According to Sun Young Lee and Daniel Riffe, agenda-building theory speculates that the media does not operate within a vacuum. Instead, it is the result of the societal influences that certain powerful groups exert as a subtle form of control. While some scholars have attempted to uncover certain relationships between information sources and the agenda the news media has created, others have probed who sets the media agenda. Journalists have limited time and resources that can contribute to outside sources getting involved in the news media's gatekeeping process. Many sources can contribute to this agenda-building process in a variety of ways, but researchers are particularly interested in how well informational tools like press releases and media kits function within the news media agenda as a gauge of an organization's public relations success.
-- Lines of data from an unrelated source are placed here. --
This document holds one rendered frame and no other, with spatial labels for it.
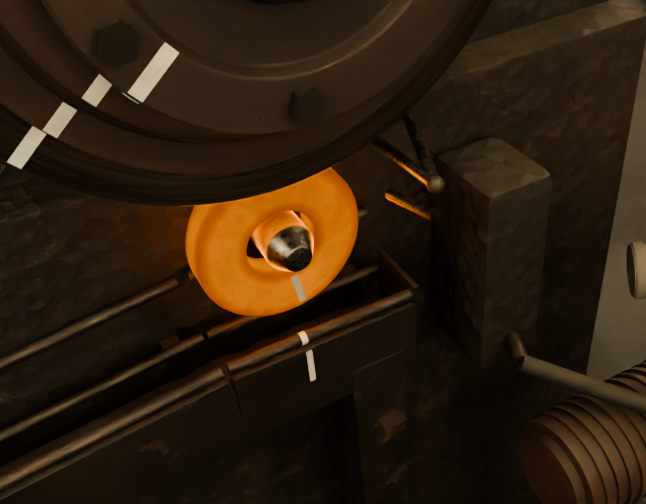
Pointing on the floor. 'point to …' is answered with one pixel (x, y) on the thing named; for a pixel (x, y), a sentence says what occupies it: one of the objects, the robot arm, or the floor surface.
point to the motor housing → (594, 446)
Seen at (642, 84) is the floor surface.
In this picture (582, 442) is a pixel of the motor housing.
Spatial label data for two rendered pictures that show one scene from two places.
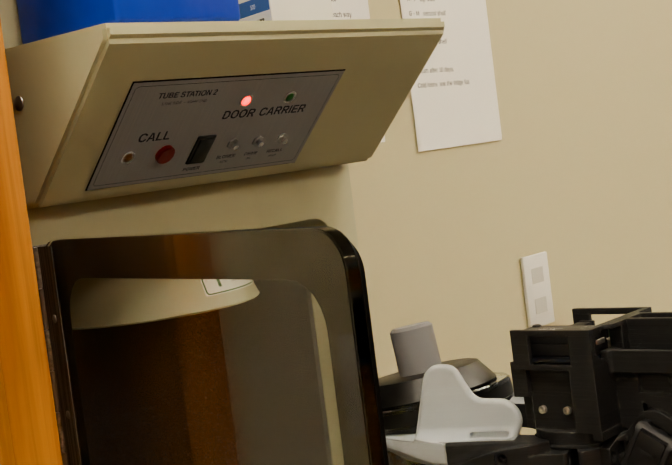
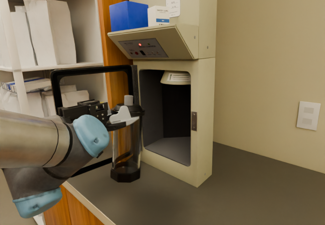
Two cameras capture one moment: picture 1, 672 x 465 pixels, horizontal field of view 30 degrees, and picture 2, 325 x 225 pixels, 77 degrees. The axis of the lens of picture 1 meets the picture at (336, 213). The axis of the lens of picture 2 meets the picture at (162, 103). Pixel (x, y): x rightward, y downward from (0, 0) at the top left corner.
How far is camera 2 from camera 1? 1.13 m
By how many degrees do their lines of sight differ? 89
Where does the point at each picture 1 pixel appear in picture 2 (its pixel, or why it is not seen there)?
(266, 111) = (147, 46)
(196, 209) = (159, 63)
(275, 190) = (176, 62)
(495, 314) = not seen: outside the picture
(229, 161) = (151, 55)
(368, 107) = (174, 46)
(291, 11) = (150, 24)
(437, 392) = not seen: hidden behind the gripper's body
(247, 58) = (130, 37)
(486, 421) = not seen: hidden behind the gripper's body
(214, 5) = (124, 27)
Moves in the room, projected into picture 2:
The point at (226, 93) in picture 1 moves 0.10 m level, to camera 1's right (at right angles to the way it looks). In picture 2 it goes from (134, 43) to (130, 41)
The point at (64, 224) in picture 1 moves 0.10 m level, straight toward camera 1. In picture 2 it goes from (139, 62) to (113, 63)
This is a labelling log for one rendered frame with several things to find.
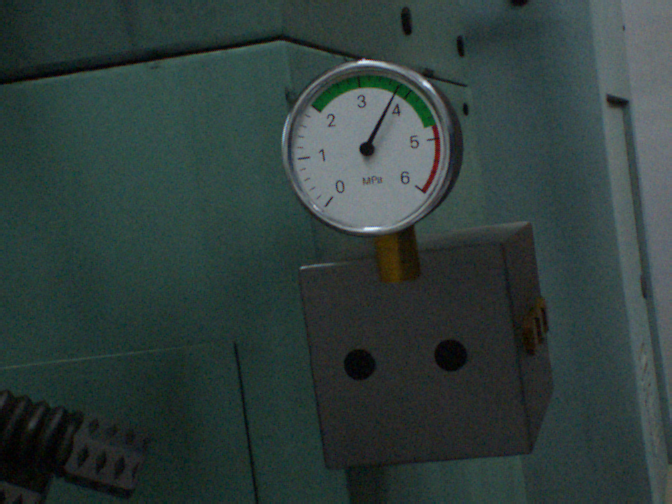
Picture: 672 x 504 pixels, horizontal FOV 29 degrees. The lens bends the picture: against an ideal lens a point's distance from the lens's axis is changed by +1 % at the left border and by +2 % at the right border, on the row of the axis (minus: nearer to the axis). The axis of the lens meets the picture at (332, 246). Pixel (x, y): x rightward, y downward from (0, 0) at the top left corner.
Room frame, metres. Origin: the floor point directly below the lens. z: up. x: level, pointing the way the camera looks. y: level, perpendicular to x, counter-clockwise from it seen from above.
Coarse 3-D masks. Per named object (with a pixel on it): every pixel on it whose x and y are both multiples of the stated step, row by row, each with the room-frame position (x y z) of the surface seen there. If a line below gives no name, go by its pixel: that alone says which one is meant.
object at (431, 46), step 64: (0, 0) 0.56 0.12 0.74; (64, 0) 0.55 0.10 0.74; (128, 0) 0.55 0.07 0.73; (192, 0) 0.54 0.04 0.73; (256, 0) 0.54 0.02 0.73; (320, 0) 0.60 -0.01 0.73; (384, 0) 0.75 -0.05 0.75; (448, 0) 1.02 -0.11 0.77; (0, 64) 0.56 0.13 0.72; (64, 64) 0.56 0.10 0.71; (448, 64) 0.98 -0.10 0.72
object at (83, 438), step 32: (0, 416) 0.45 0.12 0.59; (32, 416) 0.45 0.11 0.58; (64, 416) 0.46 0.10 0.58; (96, 416) 0.46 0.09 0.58; (0, 448) 0.45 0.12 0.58; (32, 448) 0.45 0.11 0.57; (64, 448) 0.45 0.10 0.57; (96, 448) 0.45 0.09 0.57; (128, 448) 0.45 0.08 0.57; (0, 480) 0.46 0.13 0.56; (32, 480) 0.47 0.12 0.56; (96, 480) 0.45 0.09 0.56; (128, 480) 0.45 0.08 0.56
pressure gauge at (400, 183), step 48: (336, 96) 0.46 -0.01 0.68; (384, 96) 0.46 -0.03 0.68; (432, 96) 0.45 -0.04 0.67; (288, 144) 0.47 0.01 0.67; (336, 144) 0.47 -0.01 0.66; (384, 144) 0.46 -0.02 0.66; (432, 144) 0.46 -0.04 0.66; (336, 192) 0.47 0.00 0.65; (384, 192) 0.46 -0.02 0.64; (432, 192) 0.46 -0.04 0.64; (384, 240) 0.48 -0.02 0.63
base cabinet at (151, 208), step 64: (128, 64) 0.55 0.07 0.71; (192, 64) 0.54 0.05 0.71; (256, 64) 0.54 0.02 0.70; (320, 64) 0.58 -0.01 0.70; (0, 128) 0.56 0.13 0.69; (64, 128) 0.56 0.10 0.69; (128, 128) 0.55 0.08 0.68; (192, 128) 0.54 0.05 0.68; (256, 128) 0.54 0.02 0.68; (0, 192) 0.57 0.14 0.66; (64, 192) 0.56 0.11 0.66; (128, 192) 0.55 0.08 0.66; (192, 192) 0.54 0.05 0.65; (256, 192) 0.54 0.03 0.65; (0, 256) 0.57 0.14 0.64; (64, 256) 0.56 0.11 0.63; (128, 256) 0.55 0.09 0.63; (192, 256) 0.55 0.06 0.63; (256, 256) 0.54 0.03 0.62; (320, 256) 0.54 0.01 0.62; (0, 320) 0.57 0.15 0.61; (64, 320) 0.56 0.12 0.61; (128, 320) 0.55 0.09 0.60; (192, 320) 0.55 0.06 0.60; (256, 320) 0.54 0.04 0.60; (0, 384) 0.57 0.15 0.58; (64, 384) 0.56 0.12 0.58; (128, 384) 0.55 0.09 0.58; (192, 384) 0.55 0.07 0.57; (256, 384) 0.54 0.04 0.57; (192, 448) 0.55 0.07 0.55; (256, 448) 0.54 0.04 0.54; (320, 448) 0.54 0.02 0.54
Berkowitz has implemented an extensive analysis of agenda-setting and agenda-building theories by introducing the terms policy agenda-setting and policy agenda-building. He argues that the term of policy agenda-setting is still appropriate to use when scholars focus solely on the relationship between the media and policymakers. However, when the focus is placed not only on policymakers' personal agendas, but also on the broader salient issues where media represent only one indicator of public sentiment, Berkowitz suggests talking about policy agenda-building.

=== Agenda-building ===

The agenda-building perspective emphasizes the interplay between mass media, policymakers, and social processes, recognizing ongoing mass involvement's influence on the policy-making process. Cobb and Elder assert that while the public can influence the media agenda, they do not significantly shape it; instead, journalists anticipate audience needs when generating story ideas. Journalists can estimate the public issue salience through opinion polls.

Kim and Lee noted that the agenda-setting research on the Internet differs from traditional agenda-setting research with respect that the Internet is in competition with traditional media and has enormous capacity for contents' and users' interactivity.

According to Kim and Lee, agenda-building through the Internet take the following three steps: 1) Internet-mediated agenda-rippling: an anonymous netizen's opinion spreads to the important agenda in the Internet through online main rippling channels such as blogs, personal homepages, and the Internet bulletin boards. 2) agenda diffusion in the Internet: online news or web-sites report the important agenda in the Internet that in turn leads to spreading the agenda to more online publics. 3) Internet-mediated reversed agenda-setting: traditional media report online agenda to the public so that the agenda spread to both offline and online publics.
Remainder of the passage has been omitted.